I set out one day last week to take some photos of a few of Chariton's modestly grand older homes for a good cause (we'll need residential photos for the looming Main Street Iowa application), then got to feeling a little guilty. How would I feel, if some guy with a camera pulled over and started taking prictures of my house? But no one came out to ask what then heck was going on --- nor did anyone call the cops. So it went fairly well.
These are houses I admire, and I also admire the folks who have taken them on and dedicated themselves to maintaining and repairing them.
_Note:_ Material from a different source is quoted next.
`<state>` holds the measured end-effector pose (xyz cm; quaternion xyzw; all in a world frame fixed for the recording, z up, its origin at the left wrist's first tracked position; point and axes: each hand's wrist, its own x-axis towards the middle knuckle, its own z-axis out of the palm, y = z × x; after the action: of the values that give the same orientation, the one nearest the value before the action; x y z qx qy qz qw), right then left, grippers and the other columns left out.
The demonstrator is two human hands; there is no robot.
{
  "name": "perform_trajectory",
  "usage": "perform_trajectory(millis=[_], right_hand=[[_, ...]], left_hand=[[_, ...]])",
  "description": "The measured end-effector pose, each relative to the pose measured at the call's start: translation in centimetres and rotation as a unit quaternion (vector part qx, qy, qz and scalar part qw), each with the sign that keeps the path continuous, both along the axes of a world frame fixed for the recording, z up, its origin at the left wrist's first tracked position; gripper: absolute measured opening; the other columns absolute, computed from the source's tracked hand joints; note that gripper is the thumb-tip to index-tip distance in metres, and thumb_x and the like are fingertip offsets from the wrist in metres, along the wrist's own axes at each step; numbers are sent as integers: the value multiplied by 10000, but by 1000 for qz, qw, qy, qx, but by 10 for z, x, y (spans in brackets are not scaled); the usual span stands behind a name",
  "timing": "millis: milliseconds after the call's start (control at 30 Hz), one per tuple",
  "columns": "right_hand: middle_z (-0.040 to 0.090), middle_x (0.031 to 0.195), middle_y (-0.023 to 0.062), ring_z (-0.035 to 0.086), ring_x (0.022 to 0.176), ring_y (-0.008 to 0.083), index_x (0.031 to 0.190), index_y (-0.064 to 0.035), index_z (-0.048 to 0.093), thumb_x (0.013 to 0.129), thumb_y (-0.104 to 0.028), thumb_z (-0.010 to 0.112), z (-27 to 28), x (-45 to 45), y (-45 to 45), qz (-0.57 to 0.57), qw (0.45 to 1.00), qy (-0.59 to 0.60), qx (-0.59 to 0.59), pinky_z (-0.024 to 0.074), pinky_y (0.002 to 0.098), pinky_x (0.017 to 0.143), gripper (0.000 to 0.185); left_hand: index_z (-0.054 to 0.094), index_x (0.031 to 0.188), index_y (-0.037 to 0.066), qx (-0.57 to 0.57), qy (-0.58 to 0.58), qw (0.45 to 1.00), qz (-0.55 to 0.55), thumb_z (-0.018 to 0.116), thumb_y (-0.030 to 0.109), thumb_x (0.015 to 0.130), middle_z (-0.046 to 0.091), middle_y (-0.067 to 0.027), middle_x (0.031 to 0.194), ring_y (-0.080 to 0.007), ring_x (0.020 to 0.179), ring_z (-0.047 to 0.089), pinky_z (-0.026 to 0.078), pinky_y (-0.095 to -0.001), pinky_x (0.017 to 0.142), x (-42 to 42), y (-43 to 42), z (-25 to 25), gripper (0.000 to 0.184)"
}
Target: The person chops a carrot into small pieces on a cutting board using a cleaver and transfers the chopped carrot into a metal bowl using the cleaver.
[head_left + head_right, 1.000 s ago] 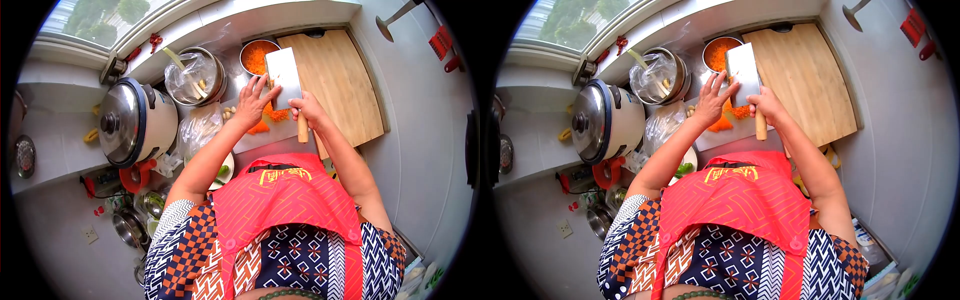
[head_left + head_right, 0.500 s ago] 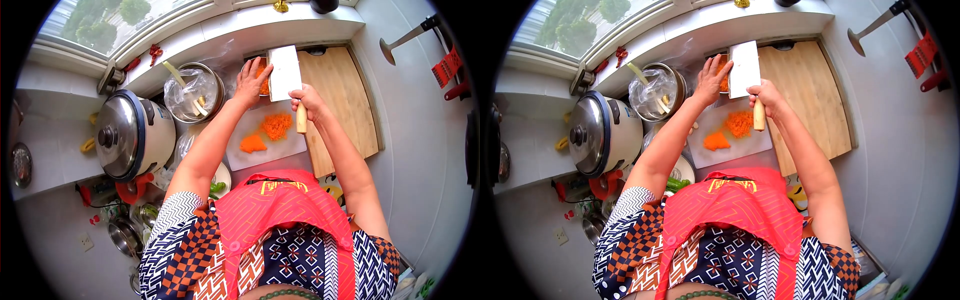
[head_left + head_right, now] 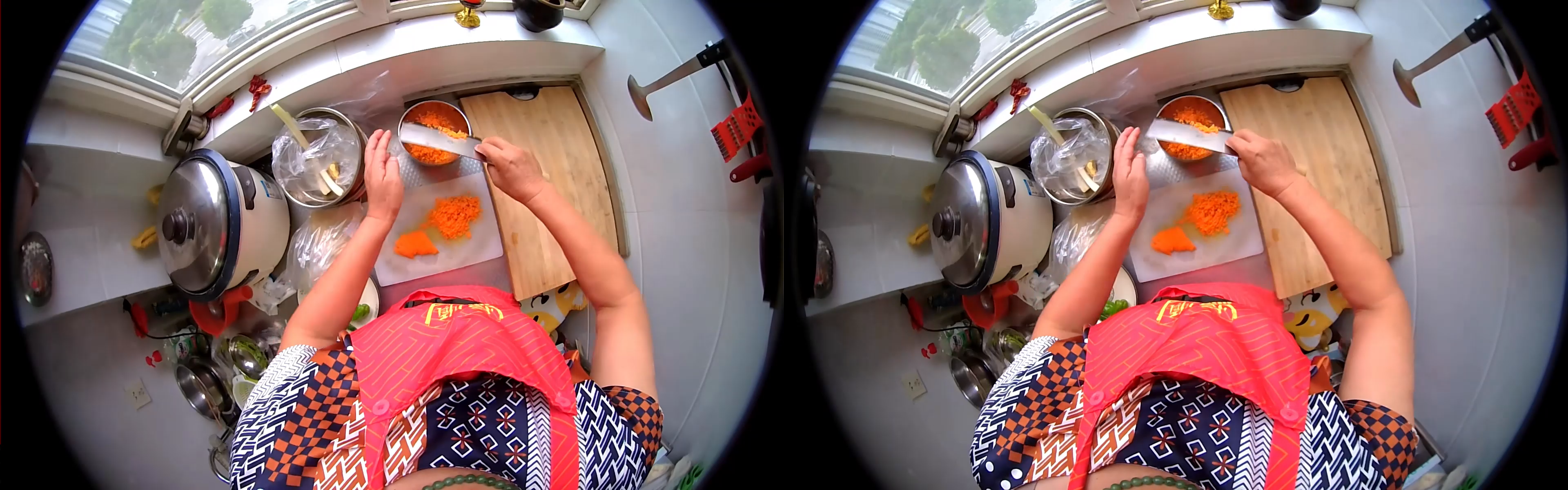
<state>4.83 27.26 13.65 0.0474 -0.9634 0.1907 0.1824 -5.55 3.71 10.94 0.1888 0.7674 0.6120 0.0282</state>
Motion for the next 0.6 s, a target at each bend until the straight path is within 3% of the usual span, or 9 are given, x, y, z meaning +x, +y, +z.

The block of Auburn Avenue east of North 7th Street (Highway 14), at the top here, always has been one of my favorites and these are two of the nicest houses along it --- or so I think. In the foreground is the old Dr. Theodore E. Stanton home, a spacious but plain Italianate dating from the 1880s with later classical revival porches.
I believe this was the first house built in this block, before it was subdivided into traditional building lots, which helps to explain why it sits back a little farther than other houses on the street. When I was a kid, the family dentist, Edwin Stanton, lived here with his mother, Helen.
The house I call Larimer-Copeland, about 20 years younger, is next door and has tremendous presence. It's a transitional design, edging from Queen Anne into something plainer, and quite a few similar to it were built around town at about the same time. This is the best of the lot, however, and the most complete survival.
In addition to its wonderful porches, this house also has one of the best staircases in town and one of these days I'm going to accept an offer to let me take photographs of the entrance hall, a great space.
The family of Chariton houses to which Larimer-Copeland belongs was recognizable because of their circular "gazebo" porch ends, some of which have been removed elswhere as porches were torn off and graceful old houses made to look clumsy.
This house, to the west in the same block of Auburn, is somewhat smaller and has less presence, but has the same style of porch, still intact.
Down in the south part of town, along Woodlawn Ave., I've always admired this house built by William Eikenberry Sr. and his wife, Marcia, about 1910 in a classical revival style tending toward plainer foursquare.
One Chariton's most distinctive homes, the tudoresque Combs house, is just across Woodlawn to the north. It dates from the late 1920s and was occupied by family members well into my lifetime.
There are many more distinctive old houses scattered around in Chariton's residential neighborhoods, some beautifully maintained and others not --- these just happen to be a few favorites of mine.